━━━━━ Source material
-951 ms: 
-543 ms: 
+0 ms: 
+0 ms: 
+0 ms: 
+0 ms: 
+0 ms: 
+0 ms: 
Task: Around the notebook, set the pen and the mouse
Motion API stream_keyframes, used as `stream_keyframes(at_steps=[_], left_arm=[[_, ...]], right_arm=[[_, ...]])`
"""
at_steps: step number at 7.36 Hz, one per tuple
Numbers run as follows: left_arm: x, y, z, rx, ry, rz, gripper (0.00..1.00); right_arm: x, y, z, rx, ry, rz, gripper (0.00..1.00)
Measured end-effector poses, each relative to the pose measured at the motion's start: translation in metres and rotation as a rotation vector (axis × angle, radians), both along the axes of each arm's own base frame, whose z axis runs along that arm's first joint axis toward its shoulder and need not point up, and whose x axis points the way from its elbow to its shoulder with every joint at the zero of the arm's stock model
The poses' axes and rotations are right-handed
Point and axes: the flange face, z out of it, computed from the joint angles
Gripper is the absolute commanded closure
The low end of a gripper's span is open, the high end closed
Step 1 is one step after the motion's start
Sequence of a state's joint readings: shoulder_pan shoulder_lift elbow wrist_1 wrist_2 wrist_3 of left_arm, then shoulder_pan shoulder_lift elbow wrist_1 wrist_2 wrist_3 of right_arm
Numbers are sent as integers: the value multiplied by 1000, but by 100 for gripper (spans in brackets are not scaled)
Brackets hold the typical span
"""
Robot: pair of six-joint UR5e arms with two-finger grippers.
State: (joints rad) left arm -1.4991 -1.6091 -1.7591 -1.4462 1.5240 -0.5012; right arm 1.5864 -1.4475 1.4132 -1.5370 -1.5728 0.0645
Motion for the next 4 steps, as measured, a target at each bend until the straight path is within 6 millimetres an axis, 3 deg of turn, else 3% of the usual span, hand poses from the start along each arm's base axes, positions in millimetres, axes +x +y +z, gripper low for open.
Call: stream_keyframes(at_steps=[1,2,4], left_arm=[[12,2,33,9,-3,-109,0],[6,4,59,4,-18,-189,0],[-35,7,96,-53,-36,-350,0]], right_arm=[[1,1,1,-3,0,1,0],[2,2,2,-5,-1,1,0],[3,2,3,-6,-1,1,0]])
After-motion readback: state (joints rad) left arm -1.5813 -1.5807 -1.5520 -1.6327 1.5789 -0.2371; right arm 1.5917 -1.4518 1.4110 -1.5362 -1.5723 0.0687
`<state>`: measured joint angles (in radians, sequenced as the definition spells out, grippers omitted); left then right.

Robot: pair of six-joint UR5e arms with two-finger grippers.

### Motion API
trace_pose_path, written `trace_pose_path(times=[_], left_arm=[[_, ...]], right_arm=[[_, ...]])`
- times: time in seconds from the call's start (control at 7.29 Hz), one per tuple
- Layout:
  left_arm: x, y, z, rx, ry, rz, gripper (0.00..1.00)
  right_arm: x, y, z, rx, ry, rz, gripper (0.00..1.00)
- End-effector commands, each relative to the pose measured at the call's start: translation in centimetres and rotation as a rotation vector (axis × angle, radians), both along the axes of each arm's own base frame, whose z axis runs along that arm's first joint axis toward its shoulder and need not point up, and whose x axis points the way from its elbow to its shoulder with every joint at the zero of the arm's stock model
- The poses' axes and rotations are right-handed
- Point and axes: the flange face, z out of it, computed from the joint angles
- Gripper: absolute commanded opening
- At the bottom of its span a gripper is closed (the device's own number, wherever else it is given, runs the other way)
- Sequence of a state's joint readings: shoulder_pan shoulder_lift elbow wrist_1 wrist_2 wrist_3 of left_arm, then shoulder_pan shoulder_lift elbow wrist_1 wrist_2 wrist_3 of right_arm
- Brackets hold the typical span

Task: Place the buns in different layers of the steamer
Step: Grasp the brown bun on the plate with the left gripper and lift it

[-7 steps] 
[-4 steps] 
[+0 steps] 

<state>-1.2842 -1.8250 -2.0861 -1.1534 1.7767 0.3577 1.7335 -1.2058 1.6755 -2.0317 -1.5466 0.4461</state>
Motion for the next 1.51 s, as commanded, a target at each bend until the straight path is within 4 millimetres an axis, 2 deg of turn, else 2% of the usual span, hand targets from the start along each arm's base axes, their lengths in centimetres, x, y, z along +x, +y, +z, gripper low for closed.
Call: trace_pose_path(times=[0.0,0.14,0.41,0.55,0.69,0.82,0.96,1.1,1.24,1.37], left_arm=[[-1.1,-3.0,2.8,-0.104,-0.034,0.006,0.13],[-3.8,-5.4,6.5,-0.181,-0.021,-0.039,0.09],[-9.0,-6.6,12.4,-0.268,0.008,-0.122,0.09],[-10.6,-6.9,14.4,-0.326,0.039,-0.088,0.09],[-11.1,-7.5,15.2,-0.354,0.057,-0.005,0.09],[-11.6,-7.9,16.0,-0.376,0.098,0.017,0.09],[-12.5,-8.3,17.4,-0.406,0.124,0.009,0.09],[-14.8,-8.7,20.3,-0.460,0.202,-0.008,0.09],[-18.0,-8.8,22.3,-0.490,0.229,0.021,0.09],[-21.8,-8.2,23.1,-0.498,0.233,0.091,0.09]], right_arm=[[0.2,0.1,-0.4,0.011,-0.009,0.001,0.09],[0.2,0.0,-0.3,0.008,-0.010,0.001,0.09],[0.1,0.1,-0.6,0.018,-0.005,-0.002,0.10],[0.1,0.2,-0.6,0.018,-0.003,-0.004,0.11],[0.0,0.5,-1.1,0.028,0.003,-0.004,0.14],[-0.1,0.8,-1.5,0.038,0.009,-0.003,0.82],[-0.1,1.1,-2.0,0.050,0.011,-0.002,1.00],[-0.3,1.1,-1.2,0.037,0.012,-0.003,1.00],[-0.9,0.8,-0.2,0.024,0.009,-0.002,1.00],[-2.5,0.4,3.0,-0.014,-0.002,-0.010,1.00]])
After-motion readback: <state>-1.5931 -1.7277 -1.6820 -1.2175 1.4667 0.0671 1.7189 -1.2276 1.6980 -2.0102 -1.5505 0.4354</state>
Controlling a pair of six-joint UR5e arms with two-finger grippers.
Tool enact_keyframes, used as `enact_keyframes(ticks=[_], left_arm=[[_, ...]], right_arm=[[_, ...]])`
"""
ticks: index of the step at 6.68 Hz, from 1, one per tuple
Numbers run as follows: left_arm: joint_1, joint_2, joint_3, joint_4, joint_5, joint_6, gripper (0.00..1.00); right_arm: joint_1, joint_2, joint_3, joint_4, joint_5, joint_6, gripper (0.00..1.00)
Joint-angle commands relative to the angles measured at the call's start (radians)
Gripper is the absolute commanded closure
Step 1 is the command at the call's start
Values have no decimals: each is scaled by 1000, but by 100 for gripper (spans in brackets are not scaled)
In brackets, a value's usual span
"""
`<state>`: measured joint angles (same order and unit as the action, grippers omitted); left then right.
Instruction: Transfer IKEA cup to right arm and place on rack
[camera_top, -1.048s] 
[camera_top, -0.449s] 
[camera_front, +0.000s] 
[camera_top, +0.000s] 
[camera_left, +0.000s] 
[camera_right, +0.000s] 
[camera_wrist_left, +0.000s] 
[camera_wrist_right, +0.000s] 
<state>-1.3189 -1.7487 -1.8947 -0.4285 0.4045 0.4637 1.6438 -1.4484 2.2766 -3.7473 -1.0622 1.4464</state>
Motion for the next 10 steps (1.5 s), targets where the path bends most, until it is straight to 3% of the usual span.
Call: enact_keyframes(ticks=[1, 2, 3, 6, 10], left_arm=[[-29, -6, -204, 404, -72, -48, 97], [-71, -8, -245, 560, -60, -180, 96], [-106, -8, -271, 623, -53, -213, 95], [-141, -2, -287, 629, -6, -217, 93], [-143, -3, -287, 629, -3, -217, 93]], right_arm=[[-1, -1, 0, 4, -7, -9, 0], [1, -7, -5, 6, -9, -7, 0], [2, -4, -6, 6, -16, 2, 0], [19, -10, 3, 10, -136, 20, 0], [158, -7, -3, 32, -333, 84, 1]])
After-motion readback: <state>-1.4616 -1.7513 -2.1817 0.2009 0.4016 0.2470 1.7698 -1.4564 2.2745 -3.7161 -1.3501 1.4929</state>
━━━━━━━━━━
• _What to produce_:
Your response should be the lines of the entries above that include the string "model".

• _Reply to the exercise_:
Measured end-effector poses, each relative to the pose measured at the motion's start: translation in metres and rotation as a rotation vector (axis × angle, radians), both along the axes of each arm's own base frame, whose z axis runs along that arm's first joint axis toward its shoulder and need not point up, and whose x axis points the way from its elbow to its shoulder with every joint at the zero of the arm's stock model
- End-effector commands, each relative to the pose measured at the call's start: translation in centimetres and rotation as a rotation vector (axis × angle, radians), both along the axes of each arm's own base frame, whose z axis runs along that arm's first joint axis toward its shoulder and need not point up, and whose x axis points the way from its elbow to its shoulder with every joint at the zero of the arm's stock model

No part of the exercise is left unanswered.